Monday, August 11, 2008

Bronxville Dats, Part 12

I go back to Millard Avenue almost every day. Not physically, of course, because it is 400 miles away. I go back there in my imagination because it is the street of my youth.

All of my big ideas - the good ones and the silly ones - seem to start on the pavement of that wide and shady boulevard and to sprint down the middle of it before sprouting wings and taking flight.

My family lived on Millard Avenue from 1958 to 1962, just enough time for a youngster to collect enough vivid images to last him a lifetime. Ours was the house where 500 tulips and two huge dogwoods bloomed in the spring, the house covered with roses in summer. Ours was the yard in which kids played Red Light, Green Light past dusk.
On Millard Avenue, right in front of our house, was home plate: a manhole cover with iron lettering in a semi-circle that read, "CITY OF YONKERS." The next manhole cover up the street was second base. We marked first and third on the curbstones with chalk, and that was our stick ball field.
"Car coming!" someone would tell, and we would stop the game and move out of the way.

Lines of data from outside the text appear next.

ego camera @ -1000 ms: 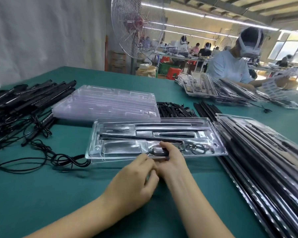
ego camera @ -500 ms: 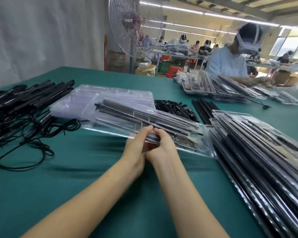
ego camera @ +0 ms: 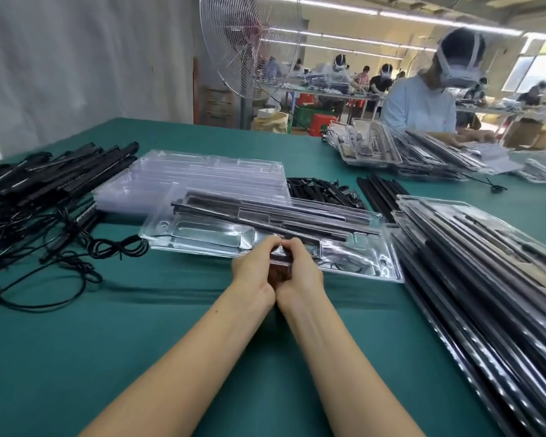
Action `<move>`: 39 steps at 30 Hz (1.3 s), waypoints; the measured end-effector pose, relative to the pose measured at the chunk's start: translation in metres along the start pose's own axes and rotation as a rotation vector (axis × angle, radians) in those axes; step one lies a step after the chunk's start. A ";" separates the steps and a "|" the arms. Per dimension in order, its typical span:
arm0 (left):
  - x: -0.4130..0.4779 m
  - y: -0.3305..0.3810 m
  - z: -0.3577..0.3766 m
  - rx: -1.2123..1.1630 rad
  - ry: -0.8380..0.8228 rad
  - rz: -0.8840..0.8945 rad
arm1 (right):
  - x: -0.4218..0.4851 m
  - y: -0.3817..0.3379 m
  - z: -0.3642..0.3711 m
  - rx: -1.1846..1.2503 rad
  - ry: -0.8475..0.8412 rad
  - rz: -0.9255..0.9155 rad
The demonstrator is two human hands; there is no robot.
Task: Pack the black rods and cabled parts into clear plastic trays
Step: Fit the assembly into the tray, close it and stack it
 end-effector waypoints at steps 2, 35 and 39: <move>0.000 -0.001 0.000 -0.040 -0.001 -0.011 | 0.001 0.001 0.001 0.002 -0.019 0.022; 0.017 -0.002 -0.003 -0.060 -0.115 0.081 | 0.016 0.016 0.004 0.063 -0.071 0.102; 0.015 -0.003 -0.002 -0.096 -0.170 0.114 | 0.010 0.010 0.005 0.072 -0.084 0.108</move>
Point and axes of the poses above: each hand's wrist, its own x-axis towards the middle knuckle, its own z-axis out of the palm, y = z × x, the point moved 7 cm from there along x, towards the middle knuckle, and after that the axes turned 13 degrees about x, right-handed, at the moved point
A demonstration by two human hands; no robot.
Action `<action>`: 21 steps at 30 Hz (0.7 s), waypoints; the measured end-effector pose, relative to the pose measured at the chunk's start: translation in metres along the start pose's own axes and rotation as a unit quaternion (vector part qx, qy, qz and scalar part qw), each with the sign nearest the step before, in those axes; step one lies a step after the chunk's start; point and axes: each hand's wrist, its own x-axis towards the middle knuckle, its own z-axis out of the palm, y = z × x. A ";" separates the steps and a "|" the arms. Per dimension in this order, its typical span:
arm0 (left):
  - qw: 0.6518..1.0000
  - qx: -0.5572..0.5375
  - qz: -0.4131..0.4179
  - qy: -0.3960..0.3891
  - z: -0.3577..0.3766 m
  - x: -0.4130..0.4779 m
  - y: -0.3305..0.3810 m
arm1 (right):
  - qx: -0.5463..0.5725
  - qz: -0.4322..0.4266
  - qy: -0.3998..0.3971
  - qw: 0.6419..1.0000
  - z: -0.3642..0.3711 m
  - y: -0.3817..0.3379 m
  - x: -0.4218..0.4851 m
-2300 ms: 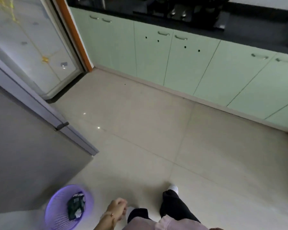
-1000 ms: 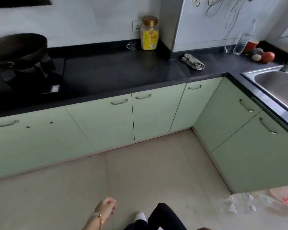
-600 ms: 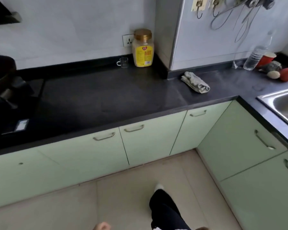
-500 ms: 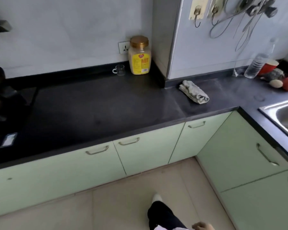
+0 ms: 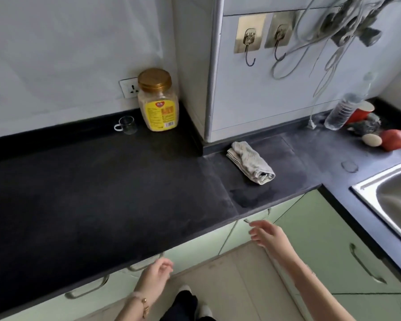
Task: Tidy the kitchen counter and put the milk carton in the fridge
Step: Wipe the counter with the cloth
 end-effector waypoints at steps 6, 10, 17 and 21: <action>0.932 0.197 0.285 0.106 -0.016 0.059 0.092 | -0.071 -0.111 0.144 0.981 -0.025 -0.073 0.053; 0.879 0.382 0.268 0.094 -0.014 0.095 0.085 | -0.232 -0.149 0.171 0.946 -0.030 -0.087 0.092; 0.844 0.437 0.298 0.089 -0.011 0.100 0.071 | -0.366 -0.152 0.066 0.916 -0.029 -0.083 0.152; 0.862 0.424 0.271 0.065 -0.012 0.098 0.071 | -0.392 -0.147 0.053 0.907 -0.029 -0.079 0.163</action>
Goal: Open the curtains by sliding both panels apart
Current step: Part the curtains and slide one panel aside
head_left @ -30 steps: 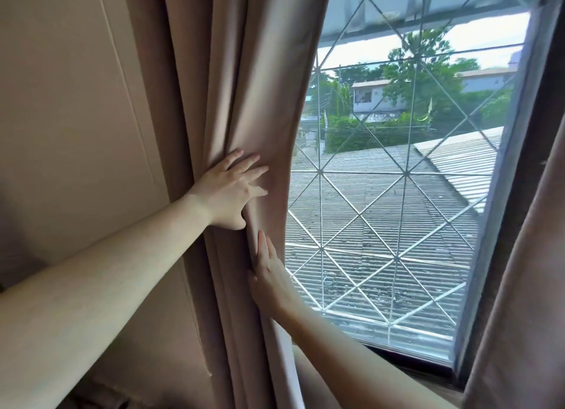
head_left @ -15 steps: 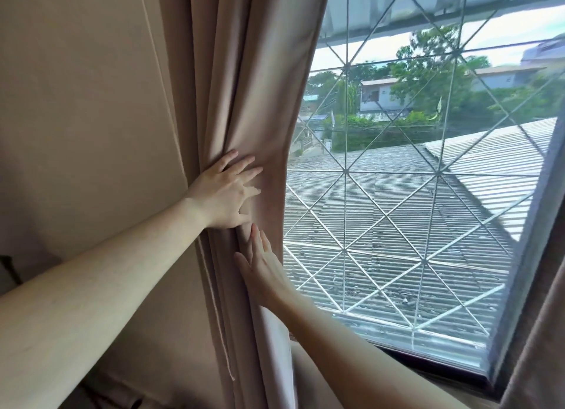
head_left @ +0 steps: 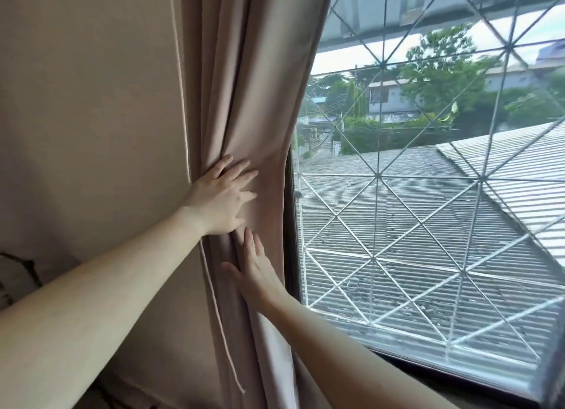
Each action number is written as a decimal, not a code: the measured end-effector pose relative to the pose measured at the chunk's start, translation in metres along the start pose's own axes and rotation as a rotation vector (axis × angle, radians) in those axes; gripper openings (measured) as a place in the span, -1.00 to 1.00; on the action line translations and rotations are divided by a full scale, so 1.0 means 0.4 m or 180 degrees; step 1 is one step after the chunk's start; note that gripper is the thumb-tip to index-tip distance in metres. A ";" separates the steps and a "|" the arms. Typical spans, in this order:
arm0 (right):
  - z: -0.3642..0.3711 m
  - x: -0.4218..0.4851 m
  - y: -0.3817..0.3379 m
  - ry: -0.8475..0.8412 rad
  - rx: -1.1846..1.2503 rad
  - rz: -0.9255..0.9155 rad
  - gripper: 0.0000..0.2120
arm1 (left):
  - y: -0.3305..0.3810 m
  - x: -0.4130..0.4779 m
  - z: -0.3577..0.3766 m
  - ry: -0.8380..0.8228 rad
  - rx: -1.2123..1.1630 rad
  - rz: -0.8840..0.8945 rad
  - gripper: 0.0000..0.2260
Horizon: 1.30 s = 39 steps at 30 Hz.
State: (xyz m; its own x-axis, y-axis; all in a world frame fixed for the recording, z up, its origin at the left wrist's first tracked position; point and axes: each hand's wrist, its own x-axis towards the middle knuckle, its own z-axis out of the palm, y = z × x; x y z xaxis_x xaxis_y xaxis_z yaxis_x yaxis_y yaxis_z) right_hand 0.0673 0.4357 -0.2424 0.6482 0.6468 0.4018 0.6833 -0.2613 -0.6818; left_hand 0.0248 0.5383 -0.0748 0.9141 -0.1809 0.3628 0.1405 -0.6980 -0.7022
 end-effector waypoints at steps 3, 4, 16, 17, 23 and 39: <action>0.034 0.032 -0.015 -0.0032 0.0031 0.0029 -0.13 | -0.026 -0.006 0.023 -0.0050 0.0006 -0.0058 -0.41; 0.044 0.042 -0.021 -0.0037 0.0042 0.0029 -0.13 | -0.035 -0.007 0.031 -0.0064 0.0023 -0.0069 -0.41; 0.165 0.150 -0.061 0.0001 0.0047 -0.0213 -0.14 | -0.138 -0.042 0.117 -0.0003 0.0061 -0.0163 -0.44; 0.173 0.152 -0.064 0.0015 0.0046 -0.0204 -0.16 | -0.143 -0.046 0.123 0.0019 0.0049 -0.0160 -0.45; 0.202 0.148 -0.052 0.0123 -0.0176 -0.0272 -0.18 | -0.147 -0.060 0.146 0.0194 -0.0016 -0.0112 -0.45; 0.090 0.029 0.020 0.0203 -0.0939 0.0002 -0.09 | -0.025 -0.059 0.084 0.0558 -0.0367 -0.0046 -0.53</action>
State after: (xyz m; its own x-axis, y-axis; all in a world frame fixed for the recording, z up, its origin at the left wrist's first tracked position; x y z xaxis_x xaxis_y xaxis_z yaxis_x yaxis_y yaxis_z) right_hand 0.0681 0.4670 -0.2653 0.6621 0.6027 0.4454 0.7450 -0.4646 -0.4787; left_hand 0.0144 0.5729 -0.0968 0.8308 -0.2811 0.4804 0.0994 -0.7742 -0.6251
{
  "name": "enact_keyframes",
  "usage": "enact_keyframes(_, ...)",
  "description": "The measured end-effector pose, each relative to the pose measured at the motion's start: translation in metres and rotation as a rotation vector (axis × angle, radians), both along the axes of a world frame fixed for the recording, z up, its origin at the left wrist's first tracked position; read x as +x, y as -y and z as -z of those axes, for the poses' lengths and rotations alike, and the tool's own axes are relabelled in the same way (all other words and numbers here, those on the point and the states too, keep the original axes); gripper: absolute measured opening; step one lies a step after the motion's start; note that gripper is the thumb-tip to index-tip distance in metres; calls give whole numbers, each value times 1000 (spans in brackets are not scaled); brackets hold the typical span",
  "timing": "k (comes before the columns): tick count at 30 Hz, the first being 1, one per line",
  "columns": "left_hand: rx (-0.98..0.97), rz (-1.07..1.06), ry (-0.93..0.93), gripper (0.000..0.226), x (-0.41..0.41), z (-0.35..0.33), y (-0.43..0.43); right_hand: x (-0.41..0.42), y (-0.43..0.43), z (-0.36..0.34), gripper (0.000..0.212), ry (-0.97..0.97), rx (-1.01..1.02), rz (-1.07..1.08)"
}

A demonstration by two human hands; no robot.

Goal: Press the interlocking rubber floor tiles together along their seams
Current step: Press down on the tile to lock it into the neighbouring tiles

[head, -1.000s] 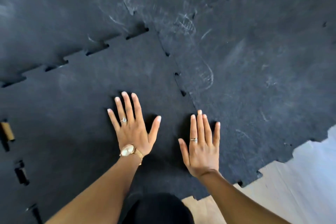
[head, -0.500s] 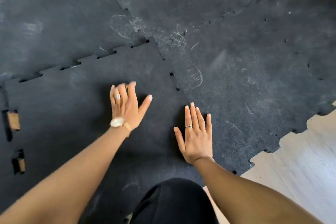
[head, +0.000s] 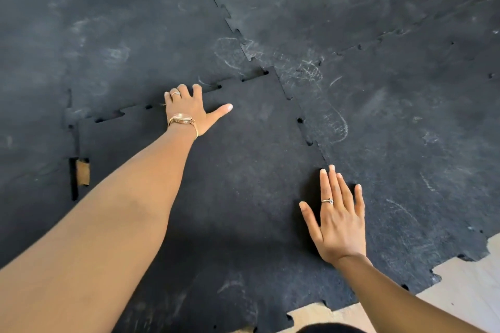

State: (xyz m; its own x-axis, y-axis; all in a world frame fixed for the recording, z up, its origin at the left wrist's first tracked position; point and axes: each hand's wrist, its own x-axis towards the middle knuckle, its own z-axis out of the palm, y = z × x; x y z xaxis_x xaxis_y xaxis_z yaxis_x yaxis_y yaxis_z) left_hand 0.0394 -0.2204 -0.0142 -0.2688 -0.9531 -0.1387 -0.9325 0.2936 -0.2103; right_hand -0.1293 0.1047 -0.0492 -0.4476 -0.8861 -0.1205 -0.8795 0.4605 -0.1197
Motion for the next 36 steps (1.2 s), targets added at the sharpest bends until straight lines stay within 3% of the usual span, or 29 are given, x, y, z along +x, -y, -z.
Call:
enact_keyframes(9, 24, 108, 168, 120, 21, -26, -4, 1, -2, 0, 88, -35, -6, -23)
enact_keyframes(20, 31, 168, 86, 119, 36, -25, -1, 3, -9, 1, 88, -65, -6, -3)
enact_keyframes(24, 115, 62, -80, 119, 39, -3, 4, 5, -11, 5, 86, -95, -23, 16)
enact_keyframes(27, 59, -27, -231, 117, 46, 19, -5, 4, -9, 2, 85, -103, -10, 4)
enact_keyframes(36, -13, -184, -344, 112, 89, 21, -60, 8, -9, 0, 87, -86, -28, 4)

I can see so clearly in my memory even the flotsam along the curbs and at the storm grates: acorns, Good Humor wrappers and sticks, bits and pieces of exploded firecrackers, the seed pods of maple trees.

Sometime after the incident at the abandoned villa, I sat on the curb on Millard Avenue one summer afternoon, contemplating the debris between my sneakers. Here was a mortified and miserable 11-year-old boy who had just pieced together the mysteries of life. Now that I knew how babies were made, finally, how could I ever face my parents again? How could I ever look into their faces without thinking of their disgusting and shameful behavior?

I walked up and down the street, cut across the field, crossed the spiked bridge over the creek and into the meadow, alone. Somehow, in the heat of that awful day, I found the strength to face the facts of life, and a life made more complicated by them.

I am grown up now, to say the least, and face the miserable realities of life almost every day. I find the strength to deal with them by going back in my mind and taking that walk again.
This was my Bronxville neighborhood, and this was my street.
The street of my youth.
The thread of my life.



raymond1230 said...

Park...Great articles on Bronxville Days..but, I must say Part 12 the last part, was the was so nostalgic, and i can relate to that...i conjured up images that i had read from a book by Jack Finney, and my town that i can remember so easy, only i have 36 miles east to remember my 'Oniontown Days..spelled wrong on purpose..thanks for a great read Park

Park Burroughs said...

I'll put that Finney book on my list. Thanks for the comment.